On the night of 24 June 1944, Mistels of Kampfgeschwader 101 [8] were dispatched to bomb targets in the English Channel. Although one of the Ju 88s had to be jettisoned prematurely, the remaining four pilots had successful launches and sank several blockships. Interest in the Scapa Flow attack was maintained, and in August 1944 Mistel forces were concentrated at Grove in Schleswig-Holstein. On 11 November, 1944 RAF Avro Lancasters attacked the German battleship Tirpitz and caused her to capsize. With Tirpitz out of commission there was no requirement for capital ships to be held in the Atlantic theatre, and soon those with the Home Fleet at Scapa Flow were on their way to the Pacific war, leaving the Mistels no worthwhile targets in Scapa Flow.[citation needed]

All Mistels were placed under the command of KG 200 and Oberst (colonel) Joachim Helbig.

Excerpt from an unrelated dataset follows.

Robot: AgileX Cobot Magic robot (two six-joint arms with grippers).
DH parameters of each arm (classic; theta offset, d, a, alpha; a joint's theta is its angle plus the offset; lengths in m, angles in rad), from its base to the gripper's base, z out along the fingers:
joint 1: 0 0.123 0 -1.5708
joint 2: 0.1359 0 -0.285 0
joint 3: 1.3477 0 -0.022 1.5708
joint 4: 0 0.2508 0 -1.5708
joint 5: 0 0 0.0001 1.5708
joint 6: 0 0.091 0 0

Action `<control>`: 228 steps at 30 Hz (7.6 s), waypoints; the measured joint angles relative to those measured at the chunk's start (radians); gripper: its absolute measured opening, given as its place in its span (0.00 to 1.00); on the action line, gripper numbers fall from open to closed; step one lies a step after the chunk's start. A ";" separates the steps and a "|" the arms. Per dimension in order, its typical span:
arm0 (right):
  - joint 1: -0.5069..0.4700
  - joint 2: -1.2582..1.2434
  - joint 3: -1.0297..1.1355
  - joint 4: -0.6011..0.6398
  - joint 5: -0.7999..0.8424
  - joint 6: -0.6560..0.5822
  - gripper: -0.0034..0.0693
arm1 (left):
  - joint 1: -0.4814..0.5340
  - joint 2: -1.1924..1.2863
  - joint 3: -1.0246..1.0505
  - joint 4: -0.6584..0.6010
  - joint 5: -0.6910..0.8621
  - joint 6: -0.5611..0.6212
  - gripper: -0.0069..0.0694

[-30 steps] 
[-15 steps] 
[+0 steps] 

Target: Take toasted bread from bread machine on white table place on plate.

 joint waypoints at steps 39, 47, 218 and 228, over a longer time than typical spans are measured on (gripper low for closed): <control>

By late 1944, emphasis was placed on an all-out attack on Soviet armaments and power plants but by March 1945 the bases had been overrun by the Soviet advance. KG 200 was ordered to concentrate Mistel operations against the bridges over the Oder and Neisse rivers. On 27 April, 7 Mistel aircraft under Leutnant Dittmann of II./KG 200, escorted by Fw 190s, were launched against crossings at Küstrin, but only two Mistels got to the target to launch, results were inconclusive and the bridges remained intact.[9] By April, all available Mistel composite airframes had been expended and aircrew dispersed to nearby fighter units.[10]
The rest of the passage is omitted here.